### Your objective
Entries follow. Give back exactly the lines starting at the one containing "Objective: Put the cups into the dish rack" and ending at the one containing "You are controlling", and no other lines.

### Exercise material
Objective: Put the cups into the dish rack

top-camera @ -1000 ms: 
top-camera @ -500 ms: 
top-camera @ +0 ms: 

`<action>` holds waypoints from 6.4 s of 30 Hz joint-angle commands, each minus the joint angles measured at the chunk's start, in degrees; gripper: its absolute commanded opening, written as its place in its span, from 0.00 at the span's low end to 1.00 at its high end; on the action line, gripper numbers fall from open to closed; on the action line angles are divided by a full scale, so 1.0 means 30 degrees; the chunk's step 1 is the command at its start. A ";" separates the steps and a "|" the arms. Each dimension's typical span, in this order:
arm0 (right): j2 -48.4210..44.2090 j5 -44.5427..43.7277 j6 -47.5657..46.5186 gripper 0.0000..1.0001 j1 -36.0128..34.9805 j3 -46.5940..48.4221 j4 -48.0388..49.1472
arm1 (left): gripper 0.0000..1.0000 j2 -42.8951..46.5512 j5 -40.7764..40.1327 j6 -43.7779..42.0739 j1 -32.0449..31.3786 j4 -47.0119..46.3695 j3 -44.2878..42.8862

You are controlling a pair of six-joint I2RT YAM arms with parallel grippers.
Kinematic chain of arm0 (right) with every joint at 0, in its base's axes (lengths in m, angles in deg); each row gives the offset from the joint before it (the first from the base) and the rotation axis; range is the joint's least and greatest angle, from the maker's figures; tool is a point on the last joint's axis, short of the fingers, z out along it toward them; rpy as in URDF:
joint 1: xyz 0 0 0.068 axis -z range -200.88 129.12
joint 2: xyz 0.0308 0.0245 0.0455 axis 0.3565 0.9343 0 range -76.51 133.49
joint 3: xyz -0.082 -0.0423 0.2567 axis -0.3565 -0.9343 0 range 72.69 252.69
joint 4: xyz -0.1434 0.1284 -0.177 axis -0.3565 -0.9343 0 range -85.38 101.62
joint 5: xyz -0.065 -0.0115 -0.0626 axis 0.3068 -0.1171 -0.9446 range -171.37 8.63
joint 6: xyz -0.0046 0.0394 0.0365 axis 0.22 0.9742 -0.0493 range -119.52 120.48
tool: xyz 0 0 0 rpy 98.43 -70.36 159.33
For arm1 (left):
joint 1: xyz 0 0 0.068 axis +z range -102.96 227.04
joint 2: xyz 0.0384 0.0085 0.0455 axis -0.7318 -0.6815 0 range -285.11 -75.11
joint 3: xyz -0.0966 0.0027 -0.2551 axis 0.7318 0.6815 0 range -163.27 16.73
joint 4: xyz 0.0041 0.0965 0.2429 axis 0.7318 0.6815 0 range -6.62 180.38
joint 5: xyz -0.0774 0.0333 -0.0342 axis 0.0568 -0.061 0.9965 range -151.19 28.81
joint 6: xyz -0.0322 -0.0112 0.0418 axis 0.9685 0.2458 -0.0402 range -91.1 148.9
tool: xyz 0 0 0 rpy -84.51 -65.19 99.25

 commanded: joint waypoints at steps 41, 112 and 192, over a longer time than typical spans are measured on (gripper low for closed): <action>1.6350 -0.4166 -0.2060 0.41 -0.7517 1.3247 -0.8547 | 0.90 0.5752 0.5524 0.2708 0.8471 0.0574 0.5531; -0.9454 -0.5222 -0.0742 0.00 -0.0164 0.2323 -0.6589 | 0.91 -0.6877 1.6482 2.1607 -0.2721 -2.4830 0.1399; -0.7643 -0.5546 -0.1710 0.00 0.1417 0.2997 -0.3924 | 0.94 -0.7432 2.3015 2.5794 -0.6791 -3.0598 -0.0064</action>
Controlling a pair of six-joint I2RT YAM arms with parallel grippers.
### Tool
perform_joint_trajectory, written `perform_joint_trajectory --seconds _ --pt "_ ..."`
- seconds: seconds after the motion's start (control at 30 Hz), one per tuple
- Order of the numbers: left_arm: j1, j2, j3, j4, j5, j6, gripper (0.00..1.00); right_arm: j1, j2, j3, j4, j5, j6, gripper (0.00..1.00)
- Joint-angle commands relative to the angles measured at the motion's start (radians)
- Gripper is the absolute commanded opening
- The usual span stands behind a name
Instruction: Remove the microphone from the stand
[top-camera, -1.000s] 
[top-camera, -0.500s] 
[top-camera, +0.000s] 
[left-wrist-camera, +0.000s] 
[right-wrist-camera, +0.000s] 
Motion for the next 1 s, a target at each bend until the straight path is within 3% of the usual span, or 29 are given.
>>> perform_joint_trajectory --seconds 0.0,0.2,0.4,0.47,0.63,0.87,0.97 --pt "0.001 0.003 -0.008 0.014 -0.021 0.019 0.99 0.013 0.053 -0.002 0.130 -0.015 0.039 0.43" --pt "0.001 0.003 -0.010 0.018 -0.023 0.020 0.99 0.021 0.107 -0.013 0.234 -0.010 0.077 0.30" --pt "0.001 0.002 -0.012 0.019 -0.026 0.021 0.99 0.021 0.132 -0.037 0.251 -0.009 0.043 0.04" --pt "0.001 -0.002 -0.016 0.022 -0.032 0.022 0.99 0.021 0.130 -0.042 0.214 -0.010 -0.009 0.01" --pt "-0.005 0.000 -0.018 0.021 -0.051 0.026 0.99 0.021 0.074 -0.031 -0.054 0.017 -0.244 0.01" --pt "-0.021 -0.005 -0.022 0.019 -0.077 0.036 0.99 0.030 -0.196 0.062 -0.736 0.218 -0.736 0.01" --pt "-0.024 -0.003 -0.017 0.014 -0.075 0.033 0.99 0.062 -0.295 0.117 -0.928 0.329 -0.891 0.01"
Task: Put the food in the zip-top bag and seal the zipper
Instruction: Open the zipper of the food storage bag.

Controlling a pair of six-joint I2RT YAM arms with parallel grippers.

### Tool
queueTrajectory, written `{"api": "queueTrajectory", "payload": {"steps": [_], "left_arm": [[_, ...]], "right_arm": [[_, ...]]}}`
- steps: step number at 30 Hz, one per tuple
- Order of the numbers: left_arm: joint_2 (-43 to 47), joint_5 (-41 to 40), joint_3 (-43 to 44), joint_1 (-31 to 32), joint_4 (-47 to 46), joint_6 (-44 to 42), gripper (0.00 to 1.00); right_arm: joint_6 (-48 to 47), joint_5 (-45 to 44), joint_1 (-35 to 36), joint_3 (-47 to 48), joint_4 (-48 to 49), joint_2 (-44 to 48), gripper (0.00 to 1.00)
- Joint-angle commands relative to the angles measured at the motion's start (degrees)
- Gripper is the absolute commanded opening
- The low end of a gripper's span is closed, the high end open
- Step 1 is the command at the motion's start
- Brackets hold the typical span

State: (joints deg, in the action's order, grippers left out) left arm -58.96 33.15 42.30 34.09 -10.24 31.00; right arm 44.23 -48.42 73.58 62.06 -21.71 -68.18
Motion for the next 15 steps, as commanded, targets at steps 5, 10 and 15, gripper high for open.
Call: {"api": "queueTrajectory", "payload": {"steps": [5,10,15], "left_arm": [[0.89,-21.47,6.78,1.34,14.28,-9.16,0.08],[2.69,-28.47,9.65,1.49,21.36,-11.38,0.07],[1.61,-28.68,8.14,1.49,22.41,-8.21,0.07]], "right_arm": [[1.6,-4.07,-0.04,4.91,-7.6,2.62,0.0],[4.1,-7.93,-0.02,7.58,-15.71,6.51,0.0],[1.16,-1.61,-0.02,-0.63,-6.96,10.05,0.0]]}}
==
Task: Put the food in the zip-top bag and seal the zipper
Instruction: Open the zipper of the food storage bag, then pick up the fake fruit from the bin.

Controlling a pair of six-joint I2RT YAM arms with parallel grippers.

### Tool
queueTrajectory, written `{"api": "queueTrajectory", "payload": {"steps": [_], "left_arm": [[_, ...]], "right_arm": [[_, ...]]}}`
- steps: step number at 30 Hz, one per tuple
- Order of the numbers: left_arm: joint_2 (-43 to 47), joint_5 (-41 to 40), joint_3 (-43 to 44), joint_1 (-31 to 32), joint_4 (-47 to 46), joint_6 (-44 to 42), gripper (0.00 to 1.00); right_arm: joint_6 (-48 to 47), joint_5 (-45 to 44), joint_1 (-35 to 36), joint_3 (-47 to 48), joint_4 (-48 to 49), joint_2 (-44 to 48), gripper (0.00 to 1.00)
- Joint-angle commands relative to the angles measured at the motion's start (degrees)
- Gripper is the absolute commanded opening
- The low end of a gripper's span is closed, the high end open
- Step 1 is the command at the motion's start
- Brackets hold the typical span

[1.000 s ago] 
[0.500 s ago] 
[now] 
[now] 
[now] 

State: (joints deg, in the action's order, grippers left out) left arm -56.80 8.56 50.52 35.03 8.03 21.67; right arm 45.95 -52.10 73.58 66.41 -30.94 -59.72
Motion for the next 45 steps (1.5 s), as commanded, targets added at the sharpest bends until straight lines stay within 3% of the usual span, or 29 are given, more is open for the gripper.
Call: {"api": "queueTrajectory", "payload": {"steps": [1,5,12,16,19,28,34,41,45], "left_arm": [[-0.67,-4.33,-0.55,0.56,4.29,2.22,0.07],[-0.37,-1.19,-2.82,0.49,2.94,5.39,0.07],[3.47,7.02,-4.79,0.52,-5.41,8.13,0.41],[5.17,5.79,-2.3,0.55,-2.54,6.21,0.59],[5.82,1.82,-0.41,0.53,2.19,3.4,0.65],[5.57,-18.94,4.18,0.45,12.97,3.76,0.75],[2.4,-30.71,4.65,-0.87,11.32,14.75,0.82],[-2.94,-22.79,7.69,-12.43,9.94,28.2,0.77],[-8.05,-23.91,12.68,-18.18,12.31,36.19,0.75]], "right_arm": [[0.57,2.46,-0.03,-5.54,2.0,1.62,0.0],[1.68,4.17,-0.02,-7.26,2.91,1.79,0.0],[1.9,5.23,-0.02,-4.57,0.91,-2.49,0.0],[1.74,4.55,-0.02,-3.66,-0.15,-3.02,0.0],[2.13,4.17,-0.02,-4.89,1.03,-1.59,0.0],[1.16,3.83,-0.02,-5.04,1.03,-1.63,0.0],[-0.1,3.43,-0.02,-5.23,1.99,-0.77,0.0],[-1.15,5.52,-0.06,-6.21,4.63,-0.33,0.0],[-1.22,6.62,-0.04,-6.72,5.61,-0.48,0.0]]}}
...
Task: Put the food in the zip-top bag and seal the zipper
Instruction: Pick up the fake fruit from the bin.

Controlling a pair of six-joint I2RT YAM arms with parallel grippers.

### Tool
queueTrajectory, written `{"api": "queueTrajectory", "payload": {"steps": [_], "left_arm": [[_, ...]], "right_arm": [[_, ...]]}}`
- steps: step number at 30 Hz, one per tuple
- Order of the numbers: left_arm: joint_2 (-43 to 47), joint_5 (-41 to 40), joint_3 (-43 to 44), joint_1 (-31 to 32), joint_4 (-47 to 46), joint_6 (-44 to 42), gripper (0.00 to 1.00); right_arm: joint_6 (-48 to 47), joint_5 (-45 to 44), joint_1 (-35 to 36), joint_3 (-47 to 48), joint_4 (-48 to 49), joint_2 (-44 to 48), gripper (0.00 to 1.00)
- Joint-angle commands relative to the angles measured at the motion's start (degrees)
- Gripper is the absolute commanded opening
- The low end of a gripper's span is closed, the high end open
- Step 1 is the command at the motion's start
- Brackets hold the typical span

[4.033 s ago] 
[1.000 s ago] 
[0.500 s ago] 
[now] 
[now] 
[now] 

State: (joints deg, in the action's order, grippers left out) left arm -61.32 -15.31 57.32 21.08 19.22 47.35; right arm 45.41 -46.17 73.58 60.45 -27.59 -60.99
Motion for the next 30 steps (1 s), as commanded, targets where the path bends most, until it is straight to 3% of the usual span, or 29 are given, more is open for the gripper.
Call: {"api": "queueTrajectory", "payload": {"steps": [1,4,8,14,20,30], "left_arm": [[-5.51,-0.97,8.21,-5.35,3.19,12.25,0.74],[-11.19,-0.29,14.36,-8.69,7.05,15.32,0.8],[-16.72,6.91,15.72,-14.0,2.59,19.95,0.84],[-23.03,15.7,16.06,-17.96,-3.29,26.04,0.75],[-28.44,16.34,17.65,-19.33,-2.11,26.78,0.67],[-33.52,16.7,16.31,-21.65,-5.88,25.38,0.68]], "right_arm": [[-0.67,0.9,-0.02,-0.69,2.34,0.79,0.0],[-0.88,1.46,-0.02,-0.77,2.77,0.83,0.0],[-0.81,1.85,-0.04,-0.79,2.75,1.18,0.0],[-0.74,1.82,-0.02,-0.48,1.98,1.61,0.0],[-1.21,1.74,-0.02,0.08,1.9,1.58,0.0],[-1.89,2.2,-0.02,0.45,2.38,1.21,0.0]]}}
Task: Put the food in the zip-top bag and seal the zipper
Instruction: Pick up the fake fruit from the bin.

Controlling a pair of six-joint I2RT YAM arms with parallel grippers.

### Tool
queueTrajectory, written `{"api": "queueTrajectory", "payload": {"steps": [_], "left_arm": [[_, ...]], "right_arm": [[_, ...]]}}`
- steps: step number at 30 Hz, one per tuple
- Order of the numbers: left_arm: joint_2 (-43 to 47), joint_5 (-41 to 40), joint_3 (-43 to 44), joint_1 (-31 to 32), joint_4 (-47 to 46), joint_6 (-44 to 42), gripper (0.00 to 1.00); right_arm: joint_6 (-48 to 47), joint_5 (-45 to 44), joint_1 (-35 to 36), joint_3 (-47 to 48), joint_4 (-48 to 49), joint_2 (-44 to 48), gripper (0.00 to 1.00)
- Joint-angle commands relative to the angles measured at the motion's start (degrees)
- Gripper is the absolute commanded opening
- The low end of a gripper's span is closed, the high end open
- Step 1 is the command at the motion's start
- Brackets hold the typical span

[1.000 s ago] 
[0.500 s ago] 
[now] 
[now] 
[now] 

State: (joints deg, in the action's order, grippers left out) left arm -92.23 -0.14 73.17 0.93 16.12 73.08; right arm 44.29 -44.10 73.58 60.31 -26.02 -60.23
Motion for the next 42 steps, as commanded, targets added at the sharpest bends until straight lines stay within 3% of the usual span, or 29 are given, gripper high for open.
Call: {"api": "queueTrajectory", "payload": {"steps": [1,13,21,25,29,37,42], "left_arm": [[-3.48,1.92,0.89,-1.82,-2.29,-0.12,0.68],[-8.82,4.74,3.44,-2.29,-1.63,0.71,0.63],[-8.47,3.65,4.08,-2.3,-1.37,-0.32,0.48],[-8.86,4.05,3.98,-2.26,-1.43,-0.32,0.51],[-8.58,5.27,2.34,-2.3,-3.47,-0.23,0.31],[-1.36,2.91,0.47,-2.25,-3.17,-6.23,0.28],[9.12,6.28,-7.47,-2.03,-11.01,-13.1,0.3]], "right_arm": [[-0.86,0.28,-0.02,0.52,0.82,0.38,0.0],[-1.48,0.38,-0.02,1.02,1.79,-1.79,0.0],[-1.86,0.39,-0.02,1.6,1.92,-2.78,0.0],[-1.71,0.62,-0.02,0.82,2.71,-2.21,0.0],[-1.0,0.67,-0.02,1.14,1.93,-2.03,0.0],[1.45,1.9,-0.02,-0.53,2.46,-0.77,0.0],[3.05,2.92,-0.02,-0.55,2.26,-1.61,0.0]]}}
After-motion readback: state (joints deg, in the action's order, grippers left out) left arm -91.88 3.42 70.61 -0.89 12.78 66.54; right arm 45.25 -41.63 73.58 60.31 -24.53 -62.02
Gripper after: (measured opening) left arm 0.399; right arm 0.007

### Solution for this problem
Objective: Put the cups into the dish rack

top-camera @ -1000 ms: 
top-camera @ -500 ms: 
top-camera @ +0 ms: 

`<action>` holds waypoints from 6.4 s of 30 Hz joint-angle commands, each minus the joint angles measured at the chunk's start, in degrees; gripper: its absolute commanded opening, written as its place in its span, from 0.00 at the span's low end to 1.00 at its high end; on the action line, gripper numbers fall from open to closed; on the action line angles are divided by a full scale, so 1.0 means 30 degrees; the chunk's step 1 is the command at its start. A ";" separates the steps and a "|" the arms. Each dimension's typical span, in this order:
arm0 (right): j2 -48.4210..44.2090 j5 -44.5427..43.7277 j6 -47.5657..46.5186 gripper 0.0000..1.0001 j1 -36.0128..34.9805 j3 -46.5940..48.4221 j4 -48.0388..49.1472
arm1 (left): gripper 0.0000..1.0000 j2 -42.8951..46.5512 j5 -40.7764..40.1327 j6 -43.7779..42.0739 j1 -32.0449..31.3786 j4 -47.0119..46.3695 j3 -44.2878..42.8862

You are controlling a pair of six-joint I2RT YAM arms with parallel grippers.

There is nothing else to add to the answer.